By Ryan Hanrahan
Global crop trading companies — including Archer-Daniels-Midland, Bunge Global, and Andersons Inc. — have largely reported this week that uncertainties surrounding tariffs and trade have taken a toll on first-quarter profits and could continue to affect bottom lines throughout the remainder of 2025.
Reuters’ Karl Plume and Mrinalika Roy reported that “tariffs and trade chaos stung Archer-Daniels-Midland as the grains merchant on Tuesday posted its weakest first-quarter profit in five years and warned of eroding returns amid U.S. President Donald Trump’s efforts to redraw global markets.”
“Slumping sales and weak crop-processing margins slashed operating profit by more than half for ADM’s ag services and oilseeds unit, its largest division, more than offseting flat to stronger results in its other business segments,” Plume and Roy reported.

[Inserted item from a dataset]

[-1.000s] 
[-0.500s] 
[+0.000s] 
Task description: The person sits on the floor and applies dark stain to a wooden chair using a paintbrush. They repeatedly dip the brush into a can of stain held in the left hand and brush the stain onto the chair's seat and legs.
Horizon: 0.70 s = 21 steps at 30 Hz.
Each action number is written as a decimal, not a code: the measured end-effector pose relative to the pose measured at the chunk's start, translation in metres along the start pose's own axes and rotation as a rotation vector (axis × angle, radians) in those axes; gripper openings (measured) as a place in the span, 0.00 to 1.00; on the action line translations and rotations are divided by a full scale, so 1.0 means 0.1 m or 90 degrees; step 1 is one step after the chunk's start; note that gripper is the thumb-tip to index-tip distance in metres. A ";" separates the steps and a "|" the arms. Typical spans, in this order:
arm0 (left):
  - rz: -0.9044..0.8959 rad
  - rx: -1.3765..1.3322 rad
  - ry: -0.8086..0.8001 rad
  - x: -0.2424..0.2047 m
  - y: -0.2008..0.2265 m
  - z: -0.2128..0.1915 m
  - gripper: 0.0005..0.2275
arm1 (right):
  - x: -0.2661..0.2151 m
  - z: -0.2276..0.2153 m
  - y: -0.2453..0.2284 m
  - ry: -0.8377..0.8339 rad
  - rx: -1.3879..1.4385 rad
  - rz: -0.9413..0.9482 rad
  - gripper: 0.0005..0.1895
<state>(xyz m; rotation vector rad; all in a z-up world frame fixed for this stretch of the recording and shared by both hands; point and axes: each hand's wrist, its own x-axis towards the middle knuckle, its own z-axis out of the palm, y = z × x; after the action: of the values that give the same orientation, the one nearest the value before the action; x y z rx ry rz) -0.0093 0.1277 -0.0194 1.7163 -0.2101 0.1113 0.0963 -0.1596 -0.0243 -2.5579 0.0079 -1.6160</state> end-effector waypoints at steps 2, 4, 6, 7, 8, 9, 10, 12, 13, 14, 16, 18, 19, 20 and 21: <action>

“Trade tensions between the U.S. and China, the largest crop importer, are creating a drag for ADM, which has seen its profit erode in recent quarters due to ample global crop supplies and thinning margins,” Plume and Roy reported. “ADM is also reeling from an accounting scandal that sparked federal investigations and sent its stock price tumbling, with shares down nearly 30% since news of the financial irregularities broke in January last year.”
“The company is responding to the challenges through a cost-cutting and consolidation push. ADM said in February it planned to cut costs by $500 million to $750 million over the next three to five years and has been slashing jobs and downsizing operations since then,” Plume and Roy reported. “ADM reaffirmed its full-year adjusted earnings forecast of $4–4.75 per share, but said it expects profit at the lower end of the range. Although it would be the company’s weakest performance since 2020, the guidance was not as dire as some investors had feared.”
Reuters’ Plume reported in a different article that “grain trader and processor Bunge Global posted a smaller than expected first-quarter profit drop on Wednesday as anxiety over rising tariffs boosted export demand for its products. But weak oilseed crush margins in North America and Argentina, and lower returns in ocean freight operations, dampened earnings as the company turned in its lowest first-quarter result in five years.”
“Bunge (also) reaffirmed its prior 2025 earnings guidance of an adjusted $7.75 per share, but said its outlook for agribusiness, its largest segment, would be weaker than previously expected,” Plume reported. “If realized, it would be Bunge’s worst annual profit since 2019, according to LSEG data.”
Bloomberg’s Michael Hirtzer reported that “shares of crop handler Andersons Inc. slumped to the lowest level in more than two years as uncertainty around tariffs and US port fees upended trade, pressuring first-quarter results. Importers put off purchases of U.S. grain and oilseeds as President Donald Trump threatened tariffs as well as levies on any Chinese vessels docking at American ports.”
“While tariffs have been paused on some nations and most bulk agricultural cargoes will be exempt from the port fees, the developments still hit the Ohio-based company,’ Hirtzer reported. “The trade uncertainty ‘disrupted typical grain flows and negatively impacted commodity values,’ Andersons Chief Executive Officer Bill Krueger said Wednesday on a call with investors. ‘This resulted in limited merchandising activity beyond immediate customer needs.’”
“The agribusiness segment, which includes crop trading, had a pretax loss of $10 million in the first quarter, the company said in a statement,” according to Hirtzer’s reporting. “That was partly offset by gains in the renewable segment, which reported income of $23 million, compared to a loss a year earlier.”
Corteva Beats Wall Street Expectations
Reuters reported Wednesday that “U.S. agrichemicals firm Corteva beat Wall Street expectations for first-quarter profit on Wednesday, helped by higher prices for its seeds. The results come as the agrichemical industry braces itself against a potential fallout from U.S. President Donald Trump’s trade policy.”
“Corteva said it continues to expect current-year net sales of $17.2 billion to $17.6 billion, but added the outlook did not reflect the impact of tariffs,” Reuters reported. “‘We are not expecting a material net impact on our full-year 2025 results given policies in place today. Global grain and oilseed demand is not expected to decline, regardless of any changes in trade flows,’ it added.”
“However, Corteva’s better-than-expected profit was overshadowed by lower sales across segments and geographies,” Reuters reported. “Total sales fell 2% to $4.42 billion during the first quarter due to weakness in key markets such as Europe, Latin America, and Asia.”